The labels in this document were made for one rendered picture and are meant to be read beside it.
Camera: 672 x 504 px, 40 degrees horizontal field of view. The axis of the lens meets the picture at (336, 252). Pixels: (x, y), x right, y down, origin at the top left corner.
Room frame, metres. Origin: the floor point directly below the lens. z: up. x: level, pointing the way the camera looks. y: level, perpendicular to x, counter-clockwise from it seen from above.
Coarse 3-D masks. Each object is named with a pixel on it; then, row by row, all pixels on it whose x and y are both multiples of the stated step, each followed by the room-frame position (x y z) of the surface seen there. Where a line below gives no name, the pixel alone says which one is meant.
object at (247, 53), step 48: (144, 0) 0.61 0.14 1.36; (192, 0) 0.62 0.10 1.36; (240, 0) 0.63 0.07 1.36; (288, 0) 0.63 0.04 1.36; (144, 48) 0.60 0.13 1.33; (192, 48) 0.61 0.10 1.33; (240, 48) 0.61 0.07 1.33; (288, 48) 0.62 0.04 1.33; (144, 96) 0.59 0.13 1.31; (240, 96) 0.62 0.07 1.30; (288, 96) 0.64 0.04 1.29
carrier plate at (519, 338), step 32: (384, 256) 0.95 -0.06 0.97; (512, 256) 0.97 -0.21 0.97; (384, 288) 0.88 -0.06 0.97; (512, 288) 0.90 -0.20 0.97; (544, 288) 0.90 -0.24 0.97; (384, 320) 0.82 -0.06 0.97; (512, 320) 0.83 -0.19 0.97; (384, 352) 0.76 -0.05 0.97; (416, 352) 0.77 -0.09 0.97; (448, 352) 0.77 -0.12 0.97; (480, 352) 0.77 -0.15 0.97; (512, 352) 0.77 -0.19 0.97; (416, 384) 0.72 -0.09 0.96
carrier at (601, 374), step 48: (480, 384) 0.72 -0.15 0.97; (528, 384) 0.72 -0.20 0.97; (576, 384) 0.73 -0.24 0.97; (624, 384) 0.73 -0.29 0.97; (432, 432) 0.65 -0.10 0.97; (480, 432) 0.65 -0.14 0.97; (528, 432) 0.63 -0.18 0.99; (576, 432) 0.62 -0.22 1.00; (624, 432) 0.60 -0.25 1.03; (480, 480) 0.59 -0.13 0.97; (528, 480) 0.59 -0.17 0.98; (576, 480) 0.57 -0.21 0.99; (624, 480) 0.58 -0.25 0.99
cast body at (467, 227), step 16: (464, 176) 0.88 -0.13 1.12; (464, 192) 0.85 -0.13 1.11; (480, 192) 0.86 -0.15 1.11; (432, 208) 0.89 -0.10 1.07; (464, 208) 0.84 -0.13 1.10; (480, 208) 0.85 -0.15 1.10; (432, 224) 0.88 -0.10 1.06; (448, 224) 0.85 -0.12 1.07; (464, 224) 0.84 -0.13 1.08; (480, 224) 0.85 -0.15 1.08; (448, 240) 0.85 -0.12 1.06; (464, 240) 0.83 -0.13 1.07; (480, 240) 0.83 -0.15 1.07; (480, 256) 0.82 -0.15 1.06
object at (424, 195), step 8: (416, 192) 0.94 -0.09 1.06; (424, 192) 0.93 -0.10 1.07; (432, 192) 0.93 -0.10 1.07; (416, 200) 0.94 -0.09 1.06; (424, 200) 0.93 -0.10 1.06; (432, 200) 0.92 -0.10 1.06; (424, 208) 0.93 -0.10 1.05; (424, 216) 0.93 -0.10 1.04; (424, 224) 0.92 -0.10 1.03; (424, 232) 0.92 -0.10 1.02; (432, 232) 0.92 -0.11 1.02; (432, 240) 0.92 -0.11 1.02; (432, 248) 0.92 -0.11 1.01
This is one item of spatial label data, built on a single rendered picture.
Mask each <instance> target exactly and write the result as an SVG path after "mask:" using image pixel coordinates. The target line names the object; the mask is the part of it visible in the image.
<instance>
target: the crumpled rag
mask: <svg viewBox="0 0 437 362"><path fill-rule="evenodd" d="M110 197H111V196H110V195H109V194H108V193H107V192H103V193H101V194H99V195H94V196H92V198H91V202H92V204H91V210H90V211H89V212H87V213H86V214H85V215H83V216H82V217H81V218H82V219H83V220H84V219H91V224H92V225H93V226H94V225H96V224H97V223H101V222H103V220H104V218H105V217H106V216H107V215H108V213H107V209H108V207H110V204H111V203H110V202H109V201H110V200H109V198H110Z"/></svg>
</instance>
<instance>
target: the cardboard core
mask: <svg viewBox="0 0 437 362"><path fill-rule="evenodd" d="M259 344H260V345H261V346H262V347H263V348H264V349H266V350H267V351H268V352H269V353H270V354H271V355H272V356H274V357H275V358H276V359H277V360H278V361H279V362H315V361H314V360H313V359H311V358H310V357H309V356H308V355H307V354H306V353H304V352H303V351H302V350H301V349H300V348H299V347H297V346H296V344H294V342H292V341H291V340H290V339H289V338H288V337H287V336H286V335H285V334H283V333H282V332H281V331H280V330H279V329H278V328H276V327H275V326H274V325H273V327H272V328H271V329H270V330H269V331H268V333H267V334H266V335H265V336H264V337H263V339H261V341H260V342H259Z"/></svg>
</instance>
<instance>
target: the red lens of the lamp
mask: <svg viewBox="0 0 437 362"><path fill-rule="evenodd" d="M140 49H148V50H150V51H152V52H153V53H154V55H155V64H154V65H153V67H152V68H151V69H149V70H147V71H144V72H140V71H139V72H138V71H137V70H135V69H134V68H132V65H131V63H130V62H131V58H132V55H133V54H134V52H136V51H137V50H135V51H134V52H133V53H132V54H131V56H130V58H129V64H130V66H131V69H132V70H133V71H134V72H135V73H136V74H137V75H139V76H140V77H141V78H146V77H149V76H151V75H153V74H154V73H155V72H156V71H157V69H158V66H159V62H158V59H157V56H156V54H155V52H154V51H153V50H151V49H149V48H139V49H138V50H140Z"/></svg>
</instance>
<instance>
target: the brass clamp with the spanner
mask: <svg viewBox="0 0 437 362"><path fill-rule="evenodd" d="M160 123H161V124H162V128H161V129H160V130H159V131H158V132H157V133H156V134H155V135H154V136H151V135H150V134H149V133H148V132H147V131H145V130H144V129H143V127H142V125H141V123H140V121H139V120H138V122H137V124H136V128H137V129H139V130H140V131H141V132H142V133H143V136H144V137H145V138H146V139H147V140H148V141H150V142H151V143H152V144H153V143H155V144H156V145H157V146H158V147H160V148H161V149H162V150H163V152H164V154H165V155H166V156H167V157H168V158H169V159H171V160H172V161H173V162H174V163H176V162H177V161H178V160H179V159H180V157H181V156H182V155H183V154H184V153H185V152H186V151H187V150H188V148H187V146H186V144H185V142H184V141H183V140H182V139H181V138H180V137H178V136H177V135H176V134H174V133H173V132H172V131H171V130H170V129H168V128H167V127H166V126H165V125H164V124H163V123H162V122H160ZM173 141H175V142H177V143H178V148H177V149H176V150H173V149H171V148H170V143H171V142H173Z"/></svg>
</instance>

_____

## REQUIREMENT
Your answer should contain every entry, transcribed exactly.

## WRITTEN SOLUTION
The labels in this document were made for one rendered picture and are meant to be read beside it.
Camera: 672 x 504 px, 40 degrees horizontal field of view. The axis of the lens meets the picture at (336, 252). Pixels: (x, y), x right, y down, origin at the top left corner.
Room frame, metres. Origin: the floor point directly below the lens. z: up. x: level, pointing the way the camera looks. y: level, perpendicular to x, counter-clockwise from it seen from above.
Coarse 3-D masks. Each object is named with a pixel on it; then, row by row, all pixels on it whose x and y are both multiples of the stated step, each followed by the room-frame position (x y z) of the surface seen there. Where a line below gives no name, the pixel alone says which one is meant.
object at (247, 53), step 48: (144, 0) 0.61 0.14 1.36; (192, 0) 0.62 0.10 1.36; (240, 0) 0.63 0.07 1.36; (288, 0) 0.63 0.04 1.36; (144, 48) 0.60 0.13 1.33; (192, 48) 0.61 0.10 1.33; (240, 48) 0.61 0.07 1.33; (288, 48) 0.62 0.04 1.33; (144, 96) 0.59 0.13 1.31; (240, 96) 0.62 0.07 1.30; (288, 96) 0.64 0.04 1.29
carrier plate at (519, 338), step 32: (384, 256) 0.95 -0.06 0.97; (512, 256) 0.97 -0.21 0.97; (384, 288) 0.88 -0.06 0.97; (512, 288) 0.90 -0.20 0.97; (544, 288) 0.90 -0.24 0.97; (384, 320) 0.82 -0.06 0.97; (512, 320) 0.83 -0.19 0.97; (384, 352) 0.76 -0.05 0.97; (416, 352) 0.77 -0.09 0.97; (448, 352) 0.77 -0.12 0.97; (480, 352) 0.77 -0.15 0.97; (512, 352) 0.77 -0.19 0.97; (416, 384) 0.72 -0.09 0.96
carrier at (601, 374), step 48: (480, 384) 0.72 -0.15 0.97; (528, 384) 0.72 -0.20 0.97; (576, 384) 0.73 -0.24 0.97; (624, 384) 0.73 -0.29 0.97; (432, 432) 0.65 -0.10 0.97; (480, 432) 0.65 -0.14 0.97; (528, 432) 0.63 -0.18 0.99; (576, 432) 0.62 -0.22 1.00; (624, 432) 0.60 -0.25 1.03; (480, 480) 0.59 -0.13 0.97; (528, 480) 0.59 -0.17 0.98; (576, 480) 0.57 -0.21 0.99; (624, 480) 0.58 -0.25 0.99
cast body at (467, 227), step 16: (464, 176) 0.88 -0.13 1.12; (464, 192) 0.85 -0.13 1.11; (480, 192) 0.86 -0.15 1.11; (432, 208) 0.89 -0.10 1.07; (464, 208) 0.84 -0.13 1.10; (480, 208) 0.85 -0.15 1.10; (432, 224) 0.88 -0.10 1.06; (448, 224) 0.85 -0.12 1.07; (464, 224) 0.84 -0.13 1.08; (480, 224) 0.85 -0.15 1.08; (448, 240) 0.85 -0.12 1.06; (464, 240) 0.83 -0.13 1.07; (480, 240) 0.83 -0.15 1.07; (480, 256) 0.82 -0.15 1.06
object at (424, 195), step 8: (416, 192) 0.94 -0.09 1.06; (424, 192) 0.93 -0.10 1.07; (432, 192) 0.93 -0.10 1.07; (416, 200) 0.94 -0.09 1.06; (424, 200) 0.93 -0.10 1.06; (432, 200) 0.92 -0.10 1.06; (424, 208) 0.93 -0.10 1.05; (424, 216) 0.93 -0.10 1.04; (424, 224) 0.92 -0.10 1.03; (424, 232) 0.92 -0.10 1.02; (432, 232) 0.92 -0.11 1.02; (432, 240) 0.92 -0.11 1.02; (432, 248) 0.92 -0.11 1.01
This is one item of spatial label data, built on a single rendered picture.
Mask each <instance> target exactly and write the result as an SVG path after "mask:" using image pixel coordinates. The target line names the object; the mask is the part of it visible in the image.
<instance>
target: the crumpled rag
mask: <svg viewBox="0 0 437 362"><path fill-rule="evenodd" d="M110 197H111V196H110V195H109V194H108V193H107V192H103V193H101V194H99V195H94V196H92V198H91V202H92V204H91V210H90V211H89V212H87V213H86V214H85V215H83V216H82V217H81V218H82V219H83V220H84V219H91V224H92V225H93V226H94V225H96V224H97V223H101V222H103V220H104V218H105V217H106V216H107V215H108V213H107V209H108V207H110V204H111V203H110V202H109V201H110V200H109V198H110Z"/></svg>
</instance>
<instance>
target: the cardboard core
mask: <svg viewBox="0 0 437 362"><path fill-rule="evenodd" d="M259 344H260V345H261V346H262V347H263V348H264V349H266V350H267V351H268V352H269V353H270V354H271V355H272V356H274V357H275V358H276V359H277V360H278V361H279V362H315V361H314V360H313V359H311V358H310V357H309V356H308V355H307V354H306V353H304V352H303V351H302V350H301V349H300V348H299V347H297V346H296V344H294V342H292V341H291V340H290V339H289V338H288V337H287V336H286V335H285V334H283V333H282V332H281V331H280V330H279V329H278V328H276V327H275V326H274V325H273V327H272V328H271V329H270V330H269V331H268V333H267V334H266V335H265V336H264V337H263V339H261V341H260V342H259Z"/></svg>
</instance>
<instance>
target: the red lens of the lamp
mask: <svg viewBox="0 0 437 362"><path fill-rule="evenodd" d="M140 49H148V50H150V51H152V52H153V53H154V55H155V64H154V65H153V67H152V68H151V69H149V70H147V71H144V72H140V71H139V72H138V71H137V70H135V69H134V68H132V65H131V63H130V62H131V58H132V55H133V54H134V52H136V51H137V50H135V51H134V52H133V53H132V54H131V56H130V58H129V64H130V66H131V69H132V70H133V71H134V72H135V73H136V74H137V75H139V76H140V77H141V78H146V77H149V76H151V75H153V74H154V73H155V72H156V71H157V69H158V66H159V62H158V59H157V56H156V54H155V52H154V51H153V50H151V49H149V48H139V49H138V50H140Z"/></svg>
</instance>
<instance>
target: the brass clamp with the spanner
mask: <svg viewBox="0 0 437 362"><path fill-rule="evenodd" d="M160 123H161V124H162V128H161V129H160V130H159V131H158V132H157V133H156V134H155V135H154V136H151V135H150V134H149V133H148V132H147V131H145V130H144V129H143V127H142V125H141V123H140V121H139V120H138V122H137V124H136V128H137V129H139V130H140V131H141V132H142V133H143V136H144V137H145V138H146V139H147V140H148V141H150V142H151V143H152V144H153V143H155V144H156V145H157V146H158V147H160V148H161V149H162V150H163V152H164V154H165V155H166V156H167V157H168V158H169V159H171V160H172V161H173V162H174V163H176V162H177V161H178V160H179V159H180V157H181V156H182V155H183V154H184V153H185V152H186V151H187V150H188V148H187V146H186V144H185V142H184V141H183V140H182V139H181V138H180V137H178V136H177V135H176V134H174V133H173V132H172V131H171V130H170V129H168V128H167V127H166V126H165V125H164V124H163V123H162V122H160ZM173 141H175V142H177V143H178V148H177V149H176V150H173V149H171V148H170V143H171V142H173Z"/></svg>
</instance>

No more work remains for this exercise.